23. Michael Rickard,
Athletic Director, Owens Community College
Michael Rickard has served the Owens athletic programs full-time for 20 years. He was named “Athletic Director of the Year” for 1995-1996 and 1999-2000 by the Ohio Community College Athletic Conference (OCCAC). Under his guidance the program has thrived and grown in stature and numbers.
24. Christine Brennan
Columnist, USA Today/Author
Granted, Christine Brennan writes for a national newspaper, but this Ottawa Hills native has frequently dropped Toledo sports stories into her column.

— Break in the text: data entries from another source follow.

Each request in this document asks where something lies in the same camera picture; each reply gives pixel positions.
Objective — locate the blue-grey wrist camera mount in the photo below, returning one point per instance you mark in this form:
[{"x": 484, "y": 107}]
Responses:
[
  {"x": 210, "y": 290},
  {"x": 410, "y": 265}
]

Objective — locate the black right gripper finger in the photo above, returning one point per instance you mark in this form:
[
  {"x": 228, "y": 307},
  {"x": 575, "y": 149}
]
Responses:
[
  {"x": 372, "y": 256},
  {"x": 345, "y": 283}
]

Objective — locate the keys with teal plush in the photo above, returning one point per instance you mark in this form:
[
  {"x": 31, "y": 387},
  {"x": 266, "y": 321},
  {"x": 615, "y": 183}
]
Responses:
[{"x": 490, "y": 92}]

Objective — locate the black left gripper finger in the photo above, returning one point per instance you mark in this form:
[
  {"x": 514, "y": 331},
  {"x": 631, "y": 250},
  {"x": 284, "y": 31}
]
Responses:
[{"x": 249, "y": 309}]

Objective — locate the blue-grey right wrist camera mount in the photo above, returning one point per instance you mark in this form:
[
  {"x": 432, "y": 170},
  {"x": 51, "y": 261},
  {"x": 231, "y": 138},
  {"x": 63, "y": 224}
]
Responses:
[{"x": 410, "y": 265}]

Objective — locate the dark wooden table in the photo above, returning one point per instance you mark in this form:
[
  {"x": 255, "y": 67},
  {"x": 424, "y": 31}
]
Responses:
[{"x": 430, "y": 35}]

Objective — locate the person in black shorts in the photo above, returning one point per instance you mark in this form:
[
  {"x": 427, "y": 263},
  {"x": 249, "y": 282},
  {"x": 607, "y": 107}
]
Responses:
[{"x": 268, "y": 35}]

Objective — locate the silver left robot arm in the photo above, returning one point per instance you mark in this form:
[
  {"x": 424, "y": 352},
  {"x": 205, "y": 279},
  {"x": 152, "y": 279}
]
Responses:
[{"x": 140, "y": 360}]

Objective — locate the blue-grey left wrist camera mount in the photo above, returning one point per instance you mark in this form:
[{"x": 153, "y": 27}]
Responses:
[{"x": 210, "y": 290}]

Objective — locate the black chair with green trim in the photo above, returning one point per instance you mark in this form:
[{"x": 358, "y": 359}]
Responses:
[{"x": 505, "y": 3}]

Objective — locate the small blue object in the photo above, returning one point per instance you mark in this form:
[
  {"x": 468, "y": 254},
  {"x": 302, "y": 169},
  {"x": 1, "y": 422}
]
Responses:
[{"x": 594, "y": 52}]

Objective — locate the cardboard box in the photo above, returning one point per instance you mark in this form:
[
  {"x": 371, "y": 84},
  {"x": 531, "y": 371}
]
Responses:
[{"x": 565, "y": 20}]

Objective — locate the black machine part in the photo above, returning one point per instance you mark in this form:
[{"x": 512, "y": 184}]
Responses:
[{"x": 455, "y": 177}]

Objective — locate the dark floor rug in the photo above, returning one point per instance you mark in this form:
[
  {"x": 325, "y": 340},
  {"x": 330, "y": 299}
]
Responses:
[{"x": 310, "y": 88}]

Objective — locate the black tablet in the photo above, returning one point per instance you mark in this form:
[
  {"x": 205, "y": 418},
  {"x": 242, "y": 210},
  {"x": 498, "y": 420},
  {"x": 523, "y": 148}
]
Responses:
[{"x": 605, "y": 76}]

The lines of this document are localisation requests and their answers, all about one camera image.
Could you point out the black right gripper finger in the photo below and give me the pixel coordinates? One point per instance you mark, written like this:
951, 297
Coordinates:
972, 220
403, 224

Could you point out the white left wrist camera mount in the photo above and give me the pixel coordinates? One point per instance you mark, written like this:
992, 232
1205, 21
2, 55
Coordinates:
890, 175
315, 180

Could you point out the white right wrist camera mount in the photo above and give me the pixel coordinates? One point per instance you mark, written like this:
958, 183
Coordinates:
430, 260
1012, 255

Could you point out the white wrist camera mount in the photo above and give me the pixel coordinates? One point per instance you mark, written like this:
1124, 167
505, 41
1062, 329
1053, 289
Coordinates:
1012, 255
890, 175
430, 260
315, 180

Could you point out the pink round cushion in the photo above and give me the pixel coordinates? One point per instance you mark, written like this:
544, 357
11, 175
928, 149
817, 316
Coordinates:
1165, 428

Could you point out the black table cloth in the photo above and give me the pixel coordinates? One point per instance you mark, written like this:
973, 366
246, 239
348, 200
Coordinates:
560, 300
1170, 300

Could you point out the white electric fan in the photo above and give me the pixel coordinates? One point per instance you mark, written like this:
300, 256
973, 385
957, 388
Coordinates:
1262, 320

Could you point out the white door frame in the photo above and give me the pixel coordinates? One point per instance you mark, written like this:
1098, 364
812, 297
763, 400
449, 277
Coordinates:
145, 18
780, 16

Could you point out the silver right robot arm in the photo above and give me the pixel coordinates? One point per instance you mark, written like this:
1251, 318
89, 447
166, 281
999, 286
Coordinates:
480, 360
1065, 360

She’s also gracious with her time, returning to the area to lend her name to worthy causes.
25. Bruce Gradkowski
Quarterback, University of Toledo
As he enters his senior season, Gradkowski is on the Heisman watch and NFL Draft radar, making him the highest profile football player to emerge from the University of Toledo since the early ’70s. If all goes well, Gradkowski may one day join Randy Moss, Chad Pennington and Ben Roethlisberger as NFL superstars from the MAC.